As to what would be the “mission” of a Rogers administration, the candidate emphasizes housing, zoning code and infrastructure issues as needing attention. “I would like to see more Village Board support for our village staff. We have several individuals who take pride and do great work in the treasurer’s office, public works and building department. I’d like to review with them whether there are ways to improve or update their operations. But better village planning and cooperation with the town regarding infrastructure solutions for sewer, stormwater, drinking water and potential development are the most important big-picture tasks. However, planning is futile without code enforcement. Village building department code enforcement is a process that needs better board supervision and quite possibly an overhaul.”
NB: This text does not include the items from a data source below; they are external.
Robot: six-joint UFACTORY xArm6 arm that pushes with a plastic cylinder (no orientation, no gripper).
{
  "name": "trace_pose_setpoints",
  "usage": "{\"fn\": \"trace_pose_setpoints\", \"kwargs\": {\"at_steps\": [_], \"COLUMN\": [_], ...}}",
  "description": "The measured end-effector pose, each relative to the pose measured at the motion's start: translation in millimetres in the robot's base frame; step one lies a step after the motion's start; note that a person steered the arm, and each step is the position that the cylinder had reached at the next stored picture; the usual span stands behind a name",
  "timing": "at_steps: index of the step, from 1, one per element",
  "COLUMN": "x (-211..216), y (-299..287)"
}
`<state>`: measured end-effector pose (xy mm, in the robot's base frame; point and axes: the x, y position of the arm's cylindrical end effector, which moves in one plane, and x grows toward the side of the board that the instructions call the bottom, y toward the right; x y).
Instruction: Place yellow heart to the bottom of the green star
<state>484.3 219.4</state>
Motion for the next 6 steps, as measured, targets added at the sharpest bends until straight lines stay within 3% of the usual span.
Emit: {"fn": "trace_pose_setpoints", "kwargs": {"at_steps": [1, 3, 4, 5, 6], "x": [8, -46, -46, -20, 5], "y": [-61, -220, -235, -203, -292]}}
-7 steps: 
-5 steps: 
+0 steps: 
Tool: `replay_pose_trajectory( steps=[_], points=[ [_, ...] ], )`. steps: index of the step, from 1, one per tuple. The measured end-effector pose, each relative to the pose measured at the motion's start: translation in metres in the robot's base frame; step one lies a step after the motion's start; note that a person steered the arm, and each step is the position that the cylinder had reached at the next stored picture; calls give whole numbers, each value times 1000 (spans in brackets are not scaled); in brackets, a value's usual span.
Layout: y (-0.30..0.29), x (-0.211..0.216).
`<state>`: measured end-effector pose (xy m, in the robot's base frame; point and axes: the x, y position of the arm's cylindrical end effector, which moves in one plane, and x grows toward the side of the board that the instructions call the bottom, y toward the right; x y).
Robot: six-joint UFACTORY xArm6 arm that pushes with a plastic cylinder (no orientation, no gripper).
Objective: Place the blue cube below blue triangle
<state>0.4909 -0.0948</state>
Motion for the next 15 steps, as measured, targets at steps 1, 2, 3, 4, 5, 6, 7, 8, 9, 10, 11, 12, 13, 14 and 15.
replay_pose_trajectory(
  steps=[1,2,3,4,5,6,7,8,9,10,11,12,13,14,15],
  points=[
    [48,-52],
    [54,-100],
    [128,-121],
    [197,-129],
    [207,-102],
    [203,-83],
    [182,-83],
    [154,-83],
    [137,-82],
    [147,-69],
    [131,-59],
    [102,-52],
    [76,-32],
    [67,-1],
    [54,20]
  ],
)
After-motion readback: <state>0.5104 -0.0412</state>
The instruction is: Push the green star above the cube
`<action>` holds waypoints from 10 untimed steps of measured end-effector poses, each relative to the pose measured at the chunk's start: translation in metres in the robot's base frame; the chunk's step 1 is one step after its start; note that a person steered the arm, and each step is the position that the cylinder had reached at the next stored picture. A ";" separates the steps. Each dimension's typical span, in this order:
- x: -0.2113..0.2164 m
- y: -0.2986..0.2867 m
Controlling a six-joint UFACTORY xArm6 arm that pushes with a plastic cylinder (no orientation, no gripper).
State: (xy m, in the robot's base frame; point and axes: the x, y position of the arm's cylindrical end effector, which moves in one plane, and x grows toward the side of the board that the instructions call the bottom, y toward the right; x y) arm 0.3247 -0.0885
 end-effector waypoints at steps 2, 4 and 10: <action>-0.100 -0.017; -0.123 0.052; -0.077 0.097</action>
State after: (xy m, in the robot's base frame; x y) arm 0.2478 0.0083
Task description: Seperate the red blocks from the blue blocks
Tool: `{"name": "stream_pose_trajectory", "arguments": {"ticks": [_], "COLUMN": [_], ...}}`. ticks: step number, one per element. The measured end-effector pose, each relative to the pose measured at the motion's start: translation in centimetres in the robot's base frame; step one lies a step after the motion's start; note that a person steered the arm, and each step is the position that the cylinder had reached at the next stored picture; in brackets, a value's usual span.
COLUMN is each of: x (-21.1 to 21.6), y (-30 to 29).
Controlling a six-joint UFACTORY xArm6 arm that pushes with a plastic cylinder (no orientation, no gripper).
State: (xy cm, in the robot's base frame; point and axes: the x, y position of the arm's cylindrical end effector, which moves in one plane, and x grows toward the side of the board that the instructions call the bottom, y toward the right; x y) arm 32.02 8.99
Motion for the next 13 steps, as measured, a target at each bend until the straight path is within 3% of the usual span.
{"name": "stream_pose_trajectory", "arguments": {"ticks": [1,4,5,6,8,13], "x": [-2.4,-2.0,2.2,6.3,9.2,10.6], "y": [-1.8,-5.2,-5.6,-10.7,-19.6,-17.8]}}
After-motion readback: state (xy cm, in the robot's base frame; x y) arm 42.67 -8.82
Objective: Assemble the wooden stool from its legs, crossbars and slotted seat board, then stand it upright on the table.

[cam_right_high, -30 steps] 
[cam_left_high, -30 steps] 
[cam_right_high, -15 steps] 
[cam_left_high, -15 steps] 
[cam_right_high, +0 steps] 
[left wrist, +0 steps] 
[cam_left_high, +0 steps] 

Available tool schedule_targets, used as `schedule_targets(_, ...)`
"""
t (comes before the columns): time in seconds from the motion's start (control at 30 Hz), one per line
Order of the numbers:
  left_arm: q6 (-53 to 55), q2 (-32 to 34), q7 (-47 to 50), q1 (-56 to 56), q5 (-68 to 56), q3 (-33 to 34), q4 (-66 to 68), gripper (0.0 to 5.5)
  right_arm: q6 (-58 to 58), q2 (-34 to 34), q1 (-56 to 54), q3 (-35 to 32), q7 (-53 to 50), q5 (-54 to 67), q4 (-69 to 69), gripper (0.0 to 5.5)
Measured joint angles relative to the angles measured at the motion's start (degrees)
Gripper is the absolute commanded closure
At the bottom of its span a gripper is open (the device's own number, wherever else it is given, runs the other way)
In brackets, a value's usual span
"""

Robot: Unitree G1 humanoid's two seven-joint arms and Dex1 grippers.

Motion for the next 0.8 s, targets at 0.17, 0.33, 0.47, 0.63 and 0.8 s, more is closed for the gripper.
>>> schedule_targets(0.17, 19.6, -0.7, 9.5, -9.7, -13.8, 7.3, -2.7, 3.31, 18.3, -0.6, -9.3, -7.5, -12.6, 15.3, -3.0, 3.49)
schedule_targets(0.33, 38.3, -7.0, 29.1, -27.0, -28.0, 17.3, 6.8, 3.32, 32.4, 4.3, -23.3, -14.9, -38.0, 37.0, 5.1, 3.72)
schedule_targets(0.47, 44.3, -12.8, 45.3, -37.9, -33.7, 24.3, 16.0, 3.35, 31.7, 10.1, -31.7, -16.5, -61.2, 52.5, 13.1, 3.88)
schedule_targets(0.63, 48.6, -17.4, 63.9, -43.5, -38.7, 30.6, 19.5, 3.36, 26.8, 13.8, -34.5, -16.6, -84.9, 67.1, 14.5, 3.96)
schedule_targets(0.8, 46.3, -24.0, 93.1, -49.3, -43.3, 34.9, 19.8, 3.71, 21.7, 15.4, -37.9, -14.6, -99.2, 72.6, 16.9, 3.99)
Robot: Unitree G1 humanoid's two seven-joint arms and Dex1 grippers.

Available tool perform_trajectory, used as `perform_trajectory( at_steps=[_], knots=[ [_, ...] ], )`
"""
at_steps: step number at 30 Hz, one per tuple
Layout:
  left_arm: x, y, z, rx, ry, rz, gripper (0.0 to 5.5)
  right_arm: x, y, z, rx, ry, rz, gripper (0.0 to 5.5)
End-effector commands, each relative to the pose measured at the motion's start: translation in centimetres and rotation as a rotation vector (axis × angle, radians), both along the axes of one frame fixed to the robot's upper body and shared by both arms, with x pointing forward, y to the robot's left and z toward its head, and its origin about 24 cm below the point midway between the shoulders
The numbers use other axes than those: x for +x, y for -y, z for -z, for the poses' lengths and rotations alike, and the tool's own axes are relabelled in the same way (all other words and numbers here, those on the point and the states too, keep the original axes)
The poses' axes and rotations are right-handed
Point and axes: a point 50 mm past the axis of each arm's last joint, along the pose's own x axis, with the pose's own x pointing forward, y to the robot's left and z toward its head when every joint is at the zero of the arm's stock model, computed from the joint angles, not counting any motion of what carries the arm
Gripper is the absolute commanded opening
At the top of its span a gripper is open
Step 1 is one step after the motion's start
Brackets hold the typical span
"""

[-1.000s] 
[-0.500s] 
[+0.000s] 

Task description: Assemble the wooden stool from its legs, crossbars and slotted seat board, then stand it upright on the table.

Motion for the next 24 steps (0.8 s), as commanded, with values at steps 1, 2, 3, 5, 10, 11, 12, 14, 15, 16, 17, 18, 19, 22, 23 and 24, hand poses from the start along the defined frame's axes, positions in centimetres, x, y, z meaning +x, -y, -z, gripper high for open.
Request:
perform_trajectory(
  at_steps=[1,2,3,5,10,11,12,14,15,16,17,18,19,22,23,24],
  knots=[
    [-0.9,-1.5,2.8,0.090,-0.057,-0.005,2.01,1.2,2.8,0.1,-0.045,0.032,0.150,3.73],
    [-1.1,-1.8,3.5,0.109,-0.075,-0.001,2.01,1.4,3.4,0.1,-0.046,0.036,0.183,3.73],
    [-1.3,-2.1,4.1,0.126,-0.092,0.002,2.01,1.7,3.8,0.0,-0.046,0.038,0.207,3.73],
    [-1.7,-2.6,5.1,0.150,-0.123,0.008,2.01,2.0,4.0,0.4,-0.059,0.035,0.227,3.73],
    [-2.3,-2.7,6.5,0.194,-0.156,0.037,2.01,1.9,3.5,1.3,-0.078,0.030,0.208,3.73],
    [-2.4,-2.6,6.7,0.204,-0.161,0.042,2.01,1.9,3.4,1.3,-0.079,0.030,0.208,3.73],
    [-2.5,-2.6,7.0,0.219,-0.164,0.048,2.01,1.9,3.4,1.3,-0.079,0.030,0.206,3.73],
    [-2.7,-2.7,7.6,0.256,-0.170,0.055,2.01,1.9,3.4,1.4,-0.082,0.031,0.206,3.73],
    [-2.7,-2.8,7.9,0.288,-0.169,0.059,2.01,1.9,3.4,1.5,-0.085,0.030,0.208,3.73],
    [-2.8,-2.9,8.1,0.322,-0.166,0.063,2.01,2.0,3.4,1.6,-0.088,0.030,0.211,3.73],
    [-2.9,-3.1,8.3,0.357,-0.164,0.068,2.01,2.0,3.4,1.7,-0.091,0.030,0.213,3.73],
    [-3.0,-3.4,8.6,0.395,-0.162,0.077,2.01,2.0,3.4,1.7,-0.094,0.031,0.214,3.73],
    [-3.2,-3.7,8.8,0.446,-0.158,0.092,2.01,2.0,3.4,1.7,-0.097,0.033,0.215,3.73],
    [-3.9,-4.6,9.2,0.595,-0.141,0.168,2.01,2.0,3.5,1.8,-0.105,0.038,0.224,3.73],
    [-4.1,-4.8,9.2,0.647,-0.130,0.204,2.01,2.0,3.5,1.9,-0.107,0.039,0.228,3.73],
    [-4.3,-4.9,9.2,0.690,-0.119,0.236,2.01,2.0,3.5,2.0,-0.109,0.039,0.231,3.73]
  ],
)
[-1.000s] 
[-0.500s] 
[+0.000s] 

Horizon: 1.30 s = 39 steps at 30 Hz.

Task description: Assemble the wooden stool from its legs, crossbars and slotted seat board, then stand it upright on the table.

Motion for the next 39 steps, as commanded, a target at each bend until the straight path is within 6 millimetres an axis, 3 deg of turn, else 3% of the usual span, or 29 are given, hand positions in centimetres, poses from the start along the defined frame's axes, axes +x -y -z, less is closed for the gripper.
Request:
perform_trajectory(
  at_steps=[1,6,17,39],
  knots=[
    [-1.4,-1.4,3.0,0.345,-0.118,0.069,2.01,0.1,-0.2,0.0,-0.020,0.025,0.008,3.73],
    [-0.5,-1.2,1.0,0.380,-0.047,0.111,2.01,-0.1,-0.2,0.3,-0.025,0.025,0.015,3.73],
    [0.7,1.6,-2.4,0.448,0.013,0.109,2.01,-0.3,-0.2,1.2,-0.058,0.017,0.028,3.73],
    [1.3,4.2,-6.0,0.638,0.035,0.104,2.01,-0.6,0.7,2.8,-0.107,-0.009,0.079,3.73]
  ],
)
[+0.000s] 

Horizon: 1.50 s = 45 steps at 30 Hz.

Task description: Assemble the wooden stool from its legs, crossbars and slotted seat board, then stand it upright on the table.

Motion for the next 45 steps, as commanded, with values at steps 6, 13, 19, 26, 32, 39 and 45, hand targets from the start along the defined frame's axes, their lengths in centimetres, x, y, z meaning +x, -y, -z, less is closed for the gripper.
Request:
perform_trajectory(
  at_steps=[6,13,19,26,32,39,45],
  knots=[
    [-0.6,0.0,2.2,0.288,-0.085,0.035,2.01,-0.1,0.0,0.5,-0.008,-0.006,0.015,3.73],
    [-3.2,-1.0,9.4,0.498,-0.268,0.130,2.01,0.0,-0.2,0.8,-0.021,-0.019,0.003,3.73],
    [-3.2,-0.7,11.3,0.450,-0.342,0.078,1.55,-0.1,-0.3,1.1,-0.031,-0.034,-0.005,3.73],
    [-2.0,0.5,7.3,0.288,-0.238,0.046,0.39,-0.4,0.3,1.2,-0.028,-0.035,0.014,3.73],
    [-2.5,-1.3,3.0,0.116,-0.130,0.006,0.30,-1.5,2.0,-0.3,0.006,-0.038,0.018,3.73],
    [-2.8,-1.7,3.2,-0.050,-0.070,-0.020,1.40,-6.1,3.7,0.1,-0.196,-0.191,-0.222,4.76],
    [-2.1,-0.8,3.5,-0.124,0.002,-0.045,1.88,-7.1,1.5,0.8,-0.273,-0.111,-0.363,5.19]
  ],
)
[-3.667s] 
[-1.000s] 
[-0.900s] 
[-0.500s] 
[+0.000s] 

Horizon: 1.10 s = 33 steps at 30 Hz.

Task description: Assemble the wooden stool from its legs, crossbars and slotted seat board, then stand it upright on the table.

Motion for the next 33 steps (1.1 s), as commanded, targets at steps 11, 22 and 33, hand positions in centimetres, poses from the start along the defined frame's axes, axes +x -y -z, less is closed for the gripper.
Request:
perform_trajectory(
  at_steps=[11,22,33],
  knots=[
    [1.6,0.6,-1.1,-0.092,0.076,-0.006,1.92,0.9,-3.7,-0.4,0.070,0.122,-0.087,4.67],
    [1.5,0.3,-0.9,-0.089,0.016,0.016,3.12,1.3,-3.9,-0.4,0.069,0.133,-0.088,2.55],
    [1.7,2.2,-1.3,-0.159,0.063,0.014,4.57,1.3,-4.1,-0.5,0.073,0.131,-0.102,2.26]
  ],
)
Rogers cites a situation that has occupied much of the Planning Board’s energy recently as an example of New Paltz’s intractable problem of substandard off-campus housing for SUNY students: “I’ve spent countless hours during the last year trying to understand the housing complex at 2 Mohonk Avenue, after its developer pursued an action against the village challenging our zoning laws. This housing is unsafe for residents and volunteer firemen and desperately needs remediation. Additionally, the project compromises our community character and tax base. I’m also concerned about the effects on its student residents. They have been misled to believe they were renting safe and legal housing while pursuing school, and instead are being distracted because our village code has not been enforced.”
One potentially costly item likely to require attention early in the next mayoral term is the decision of how to make Village Hall more energy-efficient, and here Rogers feels that he is on firm ground given his professional experience. “Using my investment knowledge of energy markets, I’ve attempted to raise awareness about fracked natural gas use in our community. I find this especially important considering our local laws prohibiting natural gas exploration and disposal of its waste,” he said. “A thorough and independent cost analysis must be performed whenever considering any investment to convert or upgrade heating and cooling mechanicals. The Village Board has been considering a mechanicals upgrade costing approximately $100,000.”
With each of the three announced mayoral candidates so far emphasizing different aspects of what it takes to run a Village well, upcoming debates should be wide-ranging and touch on many issues that are important to different segments of the New Paltz electorate. And all three have expressed a desire to keep issues, not personalities, the focus of discussion. Sounds like a hopeful place from which to start a campaign.